Dieser Ausblick blieb im Großen und Ganzen unverändert gegenüber einer Umfrage, die vor der weithin angekündigten Zinssenkung der EZB um 25 Basispunkte am 6. Juni durchgeführt wurde.

Die Verbesserung der Konjunktur, starke Lohndaten und der noch immer anhaltende Preisdruck haben die Unsicherheit über die Gründe für weitere Kürzungen erhöht.

In einem Interview mit Reuters am Montag sagte EZB-Chefvolkswirt Philip Lane, es bestehe keine „akute Dringlichkeit“, die Zinsen zu senken, solange die Wirtschaft weiter wachse.

Dennoch ging in einer Reuters-Umfrage vom 12. bis 18. Juni eine starke Mehrheit von fast 80 Prozent (64 von 81) davon aus, dass die EZB in diesem Jahr den Einlagenzins noch zwei weitere Male senken werde, nämlich im September und Dezember. Auf diese Weise würde der Zinssatz auf 3,25 Prozent sinken.

Im Mai waren es noch fast zwei Drittel gewesen, in einer Umfrage vom April waren es nur noch knapp die Hälfte. Während elf Befragte in diesem Jahr nur noch eine weitere Kürzung erwarteten, sagten sechs drei weitere Kürzungen voraus.

EZB-Präsidentin Christine Lagarde wiederholte auf der Pressekonferenz im Juni, dass sich die Bank bei ihren politischen Entscheidungen „weiterhin“ auf Konjunkturdaten verlassen werde, und das, obwohl die EZB alles andere getan habe, als die Zinssenkung im Juni lange im Voraus offiziell anzukündigen.

„Genau genommen ist der Ansatz der EZB nicht datenabhängig in dem Sinne, dass nur die eingehenden Daten zählen … Wir erwarten weiterhin weitere Zinssenkungen der EZB im September und Dezember“, sagte Greg Fuzesi, Ökonom für den Euroraum bei JPMorgan.

“Angesichts der Belebung des BIP-Wachstums gab es Zeit, auf weitere Daten zu warten, um wichtige Aspekte der Prognose zu klären.
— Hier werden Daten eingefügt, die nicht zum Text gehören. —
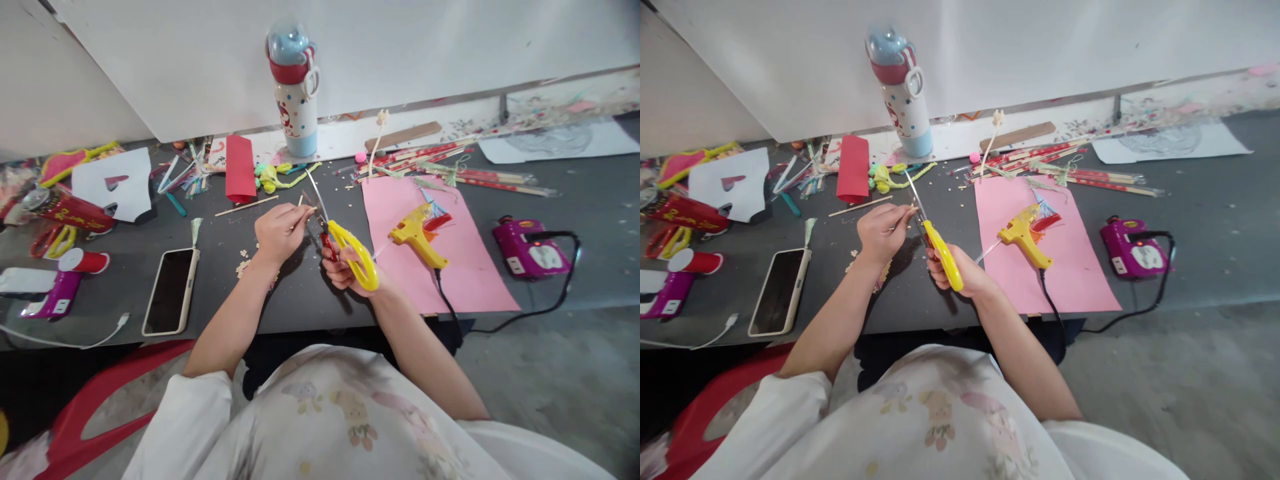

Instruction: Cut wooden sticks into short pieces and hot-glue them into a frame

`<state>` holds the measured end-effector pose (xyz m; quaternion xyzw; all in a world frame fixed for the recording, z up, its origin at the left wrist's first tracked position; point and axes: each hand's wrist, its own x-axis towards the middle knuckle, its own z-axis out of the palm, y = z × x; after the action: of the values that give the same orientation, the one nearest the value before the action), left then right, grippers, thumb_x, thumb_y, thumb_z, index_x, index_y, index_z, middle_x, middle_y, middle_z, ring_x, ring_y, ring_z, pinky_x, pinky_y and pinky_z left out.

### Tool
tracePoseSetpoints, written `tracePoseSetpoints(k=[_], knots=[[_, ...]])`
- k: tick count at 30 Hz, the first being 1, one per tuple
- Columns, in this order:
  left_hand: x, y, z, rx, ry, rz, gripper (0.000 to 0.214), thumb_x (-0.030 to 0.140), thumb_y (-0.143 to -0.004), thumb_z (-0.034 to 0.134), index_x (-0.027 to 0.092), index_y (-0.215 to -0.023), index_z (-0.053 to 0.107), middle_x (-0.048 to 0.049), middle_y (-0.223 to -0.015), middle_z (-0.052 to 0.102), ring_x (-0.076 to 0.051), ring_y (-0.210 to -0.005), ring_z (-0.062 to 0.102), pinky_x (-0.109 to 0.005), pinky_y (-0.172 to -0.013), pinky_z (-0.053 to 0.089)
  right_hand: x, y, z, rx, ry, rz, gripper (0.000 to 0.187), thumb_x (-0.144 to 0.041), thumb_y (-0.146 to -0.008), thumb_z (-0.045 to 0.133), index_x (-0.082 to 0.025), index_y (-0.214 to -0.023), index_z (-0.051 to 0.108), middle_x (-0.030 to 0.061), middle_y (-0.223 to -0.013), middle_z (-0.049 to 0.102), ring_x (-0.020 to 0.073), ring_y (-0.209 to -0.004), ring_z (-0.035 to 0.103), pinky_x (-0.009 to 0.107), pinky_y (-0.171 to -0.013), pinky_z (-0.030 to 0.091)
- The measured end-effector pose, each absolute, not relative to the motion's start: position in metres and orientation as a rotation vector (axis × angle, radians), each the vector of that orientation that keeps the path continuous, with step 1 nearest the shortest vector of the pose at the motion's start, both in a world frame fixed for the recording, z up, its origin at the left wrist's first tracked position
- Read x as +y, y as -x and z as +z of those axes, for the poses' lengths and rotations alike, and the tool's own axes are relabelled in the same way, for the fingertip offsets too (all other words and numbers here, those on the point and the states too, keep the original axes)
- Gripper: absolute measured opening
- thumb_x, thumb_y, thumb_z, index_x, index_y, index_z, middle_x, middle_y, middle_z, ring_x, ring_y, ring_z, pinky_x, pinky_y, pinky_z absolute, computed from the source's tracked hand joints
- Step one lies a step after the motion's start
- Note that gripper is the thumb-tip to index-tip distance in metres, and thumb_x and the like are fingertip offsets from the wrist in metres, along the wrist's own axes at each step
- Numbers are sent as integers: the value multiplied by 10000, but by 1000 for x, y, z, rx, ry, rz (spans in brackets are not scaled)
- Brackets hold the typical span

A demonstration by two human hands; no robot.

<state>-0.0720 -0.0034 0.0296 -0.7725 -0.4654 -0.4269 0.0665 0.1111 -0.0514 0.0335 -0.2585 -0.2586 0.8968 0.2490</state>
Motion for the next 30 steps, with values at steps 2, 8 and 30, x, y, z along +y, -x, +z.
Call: tracePoseSetpoints(k=[2, 8, 30], knots=[[-3, 72, 29, -1392, 2329, -1298, 193, 317, -878, 581, 202, -842, 732, -2, -684, 674, -88, -641, 593, -205, -597, 413, -51, -111, 34, -709, 712, 2444, 422, -421, -589, 647, -226, -734, 302, -126, -524, 221, 22, -420, 99, 195, -399, 37], [-2, 70, 29, -1403, 2337, -1309, 207, 312, -888, 565, 193, -835, 726, -4, -671, 667, -86, -631, 579, -203, -599, 412, -52, -109, 36, -711, 736, 2437, 379, -394, -592, 616, -229, -729, 303, -126, -517, 217, 28, -417, 89, 199, -392, 43], [-19, 67, 58, -1522, 2330, -1475, 277, 330, -919, 513, 195, -729, 662, -14, -676, 649, -99, -631, 573, -226, -581, 416, -51, -123, 71, -1865, 1397, 1441, 460, -553, -681, 667, -200, -864, 435, -26, -735, 470, 105, -604, 421, 249, -528, 347]])
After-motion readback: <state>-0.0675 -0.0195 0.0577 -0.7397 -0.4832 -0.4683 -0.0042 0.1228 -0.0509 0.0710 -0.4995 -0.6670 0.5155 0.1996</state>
Es ist unklar, ob dasselbe Argument erneut verwendet wird, um eine weitere Senkung im September zu rechtfertigen, d. h., dass die Zinsen auch nach einer zweiten Senkung noch restriktiv bleiben würden.”

Die Finanzmärkte hatten bis vor kurzem noch mit einer weiteren Zinssenkung in diesem Jahr gerechnet, doch in den letzten Tagen haben sie nun damit begonnen, zwei Zinssenkungen einzupreisen. Dies ist teilweise auf die Turbulenzen auf den französischen Anleihemärkten zurückzuführen, die auf die Entscheidung von Präsident Emmanuel Macron zurückzuführen sind, für Ende des Monats vorgezogene Parlamentswahlen auszurufen.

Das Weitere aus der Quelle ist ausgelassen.